= Prompt =
I would like every record below transcribed exactly as it is.
┌─ Entries shown
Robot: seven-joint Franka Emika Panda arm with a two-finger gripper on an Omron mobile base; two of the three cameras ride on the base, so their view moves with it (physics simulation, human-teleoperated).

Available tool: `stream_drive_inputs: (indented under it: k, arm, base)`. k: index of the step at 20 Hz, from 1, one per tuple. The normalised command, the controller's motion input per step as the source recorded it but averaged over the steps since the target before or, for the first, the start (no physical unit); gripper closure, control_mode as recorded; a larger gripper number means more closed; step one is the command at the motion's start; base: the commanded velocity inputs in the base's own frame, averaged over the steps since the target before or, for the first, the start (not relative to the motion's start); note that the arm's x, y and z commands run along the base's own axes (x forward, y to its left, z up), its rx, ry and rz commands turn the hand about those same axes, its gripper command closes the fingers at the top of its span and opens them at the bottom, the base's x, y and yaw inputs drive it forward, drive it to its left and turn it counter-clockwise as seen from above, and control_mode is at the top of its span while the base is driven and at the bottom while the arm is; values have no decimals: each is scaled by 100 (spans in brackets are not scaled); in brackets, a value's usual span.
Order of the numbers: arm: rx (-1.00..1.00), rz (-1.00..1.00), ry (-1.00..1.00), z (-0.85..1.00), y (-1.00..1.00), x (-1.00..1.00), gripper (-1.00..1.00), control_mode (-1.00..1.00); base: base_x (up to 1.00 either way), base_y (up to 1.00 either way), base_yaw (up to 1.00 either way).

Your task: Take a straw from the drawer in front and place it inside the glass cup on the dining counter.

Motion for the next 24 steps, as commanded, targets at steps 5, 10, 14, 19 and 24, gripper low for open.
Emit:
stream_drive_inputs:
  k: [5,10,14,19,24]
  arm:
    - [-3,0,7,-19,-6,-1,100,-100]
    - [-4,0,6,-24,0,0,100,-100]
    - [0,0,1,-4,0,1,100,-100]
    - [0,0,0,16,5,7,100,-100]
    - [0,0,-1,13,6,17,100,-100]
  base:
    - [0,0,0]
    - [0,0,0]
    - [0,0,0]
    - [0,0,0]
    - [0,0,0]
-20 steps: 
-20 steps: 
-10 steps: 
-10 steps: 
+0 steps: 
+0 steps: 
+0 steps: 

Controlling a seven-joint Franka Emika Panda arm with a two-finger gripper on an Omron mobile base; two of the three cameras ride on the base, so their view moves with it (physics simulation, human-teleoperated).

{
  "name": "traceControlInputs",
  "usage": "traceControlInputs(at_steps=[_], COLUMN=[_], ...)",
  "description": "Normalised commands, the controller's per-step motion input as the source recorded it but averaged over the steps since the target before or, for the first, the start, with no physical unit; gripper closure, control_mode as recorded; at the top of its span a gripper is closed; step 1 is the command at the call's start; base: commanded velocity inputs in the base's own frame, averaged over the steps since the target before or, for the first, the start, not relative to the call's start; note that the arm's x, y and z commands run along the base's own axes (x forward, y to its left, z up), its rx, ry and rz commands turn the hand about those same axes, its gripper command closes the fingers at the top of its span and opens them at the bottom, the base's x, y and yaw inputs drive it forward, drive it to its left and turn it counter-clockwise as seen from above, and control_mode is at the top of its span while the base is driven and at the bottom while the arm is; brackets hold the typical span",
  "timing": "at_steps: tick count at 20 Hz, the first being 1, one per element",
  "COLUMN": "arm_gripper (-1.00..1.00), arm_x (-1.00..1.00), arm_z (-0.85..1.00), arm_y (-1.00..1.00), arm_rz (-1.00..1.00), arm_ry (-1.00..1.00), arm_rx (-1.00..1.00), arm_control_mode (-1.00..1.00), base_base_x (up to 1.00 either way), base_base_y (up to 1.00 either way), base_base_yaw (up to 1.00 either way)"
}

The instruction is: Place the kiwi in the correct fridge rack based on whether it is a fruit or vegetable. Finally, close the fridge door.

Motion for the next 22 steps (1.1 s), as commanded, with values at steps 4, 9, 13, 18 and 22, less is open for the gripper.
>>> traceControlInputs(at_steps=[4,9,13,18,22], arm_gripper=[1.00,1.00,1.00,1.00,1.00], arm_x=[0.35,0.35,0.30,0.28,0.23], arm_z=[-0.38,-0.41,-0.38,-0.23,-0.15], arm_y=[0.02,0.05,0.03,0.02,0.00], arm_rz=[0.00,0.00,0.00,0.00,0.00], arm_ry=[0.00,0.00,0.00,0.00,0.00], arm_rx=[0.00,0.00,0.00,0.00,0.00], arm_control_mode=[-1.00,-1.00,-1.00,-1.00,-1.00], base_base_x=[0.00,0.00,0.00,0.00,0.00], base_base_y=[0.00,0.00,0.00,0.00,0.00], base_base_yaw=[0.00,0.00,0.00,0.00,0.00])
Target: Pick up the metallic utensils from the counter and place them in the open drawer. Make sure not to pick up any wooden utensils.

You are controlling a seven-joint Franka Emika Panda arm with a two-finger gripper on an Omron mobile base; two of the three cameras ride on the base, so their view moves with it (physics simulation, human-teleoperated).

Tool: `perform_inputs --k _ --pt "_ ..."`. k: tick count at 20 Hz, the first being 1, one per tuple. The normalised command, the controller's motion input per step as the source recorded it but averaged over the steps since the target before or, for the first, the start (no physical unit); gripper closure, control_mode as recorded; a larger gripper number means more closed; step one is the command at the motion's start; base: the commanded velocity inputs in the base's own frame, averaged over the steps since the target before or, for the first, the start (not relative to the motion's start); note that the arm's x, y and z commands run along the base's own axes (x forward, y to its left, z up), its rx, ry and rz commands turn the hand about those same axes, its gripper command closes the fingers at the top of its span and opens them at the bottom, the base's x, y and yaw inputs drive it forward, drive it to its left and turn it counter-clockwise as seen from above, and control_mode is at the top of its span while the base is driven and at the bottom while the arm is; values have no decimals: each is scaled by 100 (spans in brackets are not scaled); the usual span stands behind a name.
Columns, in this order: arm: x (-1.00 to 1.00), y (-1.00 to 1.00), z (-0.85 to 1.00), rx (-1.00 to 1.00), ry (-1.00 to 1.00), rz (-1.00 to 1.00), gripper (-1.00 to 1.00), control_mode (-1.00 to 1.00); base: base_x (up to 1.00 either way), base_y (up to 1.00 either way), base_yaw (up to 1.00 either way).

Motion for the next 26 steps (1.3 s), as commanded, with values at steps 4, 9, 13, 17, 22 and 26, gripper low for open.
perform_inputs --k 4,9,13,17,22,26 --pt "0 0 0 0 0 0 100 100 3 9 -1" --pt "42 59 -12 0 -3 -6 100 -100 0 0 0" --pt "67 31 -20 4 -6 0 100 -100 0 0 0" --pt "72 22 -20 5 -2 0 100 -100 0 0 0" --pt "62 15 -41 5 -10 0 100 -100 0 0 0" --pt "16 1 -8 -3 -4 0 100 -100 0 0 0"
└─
= Task output =
Robot: seven-joint Franka Emika Panda arm with a two-finger gripper on an Omron mobile base; two of the three cameras ride on the base, so their view moves with it (physics simulation, human-teleoperated).

Available tool: `stream_drive_inputs: (indented under it: k, arm, base)`. k: index of the step at 20 Hz, from 1, one per tuple. The normalised command, the controller's motion input per step as the source recorded it but averaged over the steps since the target before or, for the first, the start (no physical unit); gripper closure, control_mode as recorded; a larger gripper number means more closed; step one is the command at the motion's start; base: the commanded velocity inputs in the base's own frame, averaged over the steps since the target before or, for the first, the start (not relative to the motion's start); note that the arm's x, y and z commands run along the base's own axes (x forward, y to its left, z up), its rx, ry and rz commands turn the hand about those same axes, its gripper command closes the fingers at the top of its span and opens them at the bottom, the base's x, y and yaw inputs drive it forward, drive it to its left and turn it counter-clockwise as seen from above, and control_mode is at the top of its span while the base is driven and at the bottom while the arm is; values have no decimals: each is scaled by 100 (spans in brackets are not scaled); in brackets, a value's usual span.
Order of the numbers: arm: rx (-1.00..1.00), rz (-1.00..1.00), ry (-1.00..1.00), z (-0.85..1.00), y (-1.00..1.00), x (-1.00..1.00), gripper (-1.00..1.00), control_mode (-1.00..1.00); base: base_x (up to 1.00 either way), base_y (up to 1.00 either way), base_yaw (up to 1.00 either way).

Your task: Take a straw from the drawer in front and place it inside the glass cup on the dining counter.

Motion for the next 24 steps, as commanded, targets at steps 5, 10, 14, 19 and 24, gripper low for open.
Emit:
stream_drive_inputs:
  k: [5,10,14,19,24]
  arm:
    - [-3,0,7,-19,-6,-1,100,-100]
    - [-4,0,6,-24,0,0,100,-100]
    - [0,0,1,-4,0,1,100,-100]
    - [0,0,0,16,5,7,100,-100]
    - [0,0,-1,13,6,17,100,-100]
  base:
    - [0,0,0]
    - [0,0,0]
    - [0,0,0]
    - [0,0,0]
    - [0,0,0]
-20 steps: 
-20 steps: 
-10 steps: 
-10 steps: 
+0 steps: 
+0 steps: 
+0 steps: 

Controlling a seven-joint Franka Emika Panda arm with a two-finger gripper on an Omron mobile base; two of the three cameras ride on the base, so their view moves with it (physics simulation, human-teleoperated).

{
  "name": "traceControlInputs",
  "usage": "traceControlInputs(at_steps=[_], COLUMN=[_], ...)",
  "description": "Normalised commands, the controller's per-step motion input as the source recorded it but averaged over the steps since the target before or, for the first, the start, with no physical unit; gripper closure, control_mode as recorded; at the top of its span a gripper is closed; step 1 is the command at the call's start; base: commanded velocity inputs in the base's own frame, averaged over the steps since the target before or, for the first, the start, not relative to the call's start; note that the arm's x, y and z commands run along the base's own axes (x forward, y to its left, z up), its rx, ry and rz commands turn the hand about those same axes, its gripper command closes the fingers at the top of its span and opens them at the bottom, the base's x, y and yaw inputs drive it forward, drive it to its left and turn it counter-clockwise as seen from above, and control_mode is at the top of its span while the base is driven and at the bottom while the arm is; brackets hold the typical span",
  "timing": "at_steps: tick count at 20 Hz, the first being 1, one per element",
  "COLUMN": "arm_gripper (-1.00..1.00), arm_x (-1.00..1.00), arm_z (-0.85..1.00), arm_y (-1.00..1.00), arm_rz (-1.00..1.00), arm_ry (-1.00..1.00), arm_rx (-1.00..1.00), arm_control_mode (-1.00..1.00), base_base_x (up to 1.00 either way), base_base_y (up to 1.00 either way), base_base_yaw (up to 1.00 either way)"
}

The instruction is: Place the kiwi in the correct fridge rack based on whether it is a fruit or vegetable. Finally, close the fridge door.

Motion for the next 22 steps (1.1 s), as commanded, with values at steps 4, 9, 13, 18 and 22, less is open for the gripper.
>>> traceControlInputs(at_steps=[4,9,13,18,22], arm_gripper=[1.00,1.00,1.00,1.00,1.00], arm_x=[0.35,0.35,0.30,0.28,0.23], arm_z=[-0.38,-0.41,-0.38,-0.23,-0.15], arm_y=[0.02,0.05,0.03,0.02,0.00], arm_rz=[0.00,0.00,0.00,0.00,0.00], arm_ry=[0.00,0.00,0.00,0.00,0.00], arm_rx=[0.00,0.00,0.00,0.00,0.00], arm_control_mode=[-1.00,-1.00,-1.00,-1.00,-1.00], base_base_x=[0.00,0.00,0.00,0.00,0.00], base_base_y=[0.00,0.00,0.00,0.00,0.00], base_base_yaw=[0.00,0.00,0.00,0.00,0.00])
Target: Pick up the metallic utensils from the counter and place them in the open drawer. Make sure not to pick up any wooden utensils.

You are controlling a seven-joint Franka Emika Panda arm with a two-finger gripper on an Omron mobile base; two of the three cameras ride on the base, so their view moves with it (physics simulation, human-teleoperated).

Tool: `perform_inputs --k _ --pt "_ ..."`. k: tick count at 20 Hz, the first being 1, one per tuple. The normalised command, the controller's motion input per step as the source recorded it but averaged over the steps since the target before or, for the first, the start (no physical unit); gripper closure, control_mode as recorded; a larger gripper number means more closed; step one is the command at the motion's start; base: the commanded velocity inputs in the base's own frame, averaged over the steps since the target before or, for the first, the start (not relative to the motion's start); note that the arm's x, y and z commands run along the base's own axes (x forward, y to its left, z up), its rx, ry and rz commands turn the hand about those same axes, its gripper command closes the fingers at the top of its span and opens them at the bottom, the base's x, y and yaw inputs drive it forward, drive it to its left and turn it counter-clockwise as seen from above, and control_mode is at the top of its span while the base is driven and at the bottom while the arm is; values have no decimals: each is scaled by 100 (spans in brackets are not scaled); the usual span stands behind a name.
Columns, in this order: arm: x (-1.00 to 1.00), y (-1.00 to 1.00), z (-0.85 to 1.00), rx (-1.00 to 1.00), ry (-1.00 to 1.00), rz (-1.00 to 1.00), gripper (-1.00 to 1.00), control_mode (-1.00 to 1.00); base: base_x (up to 1.00 either way), base_y (up to 1.00 either way), base_yaw (up to 1.00 either way).

Motion for the next 26 steps (1.3 s), as commanded, with values at steps 4, 9, 13, 17, 22 and 26, gripper low for open.
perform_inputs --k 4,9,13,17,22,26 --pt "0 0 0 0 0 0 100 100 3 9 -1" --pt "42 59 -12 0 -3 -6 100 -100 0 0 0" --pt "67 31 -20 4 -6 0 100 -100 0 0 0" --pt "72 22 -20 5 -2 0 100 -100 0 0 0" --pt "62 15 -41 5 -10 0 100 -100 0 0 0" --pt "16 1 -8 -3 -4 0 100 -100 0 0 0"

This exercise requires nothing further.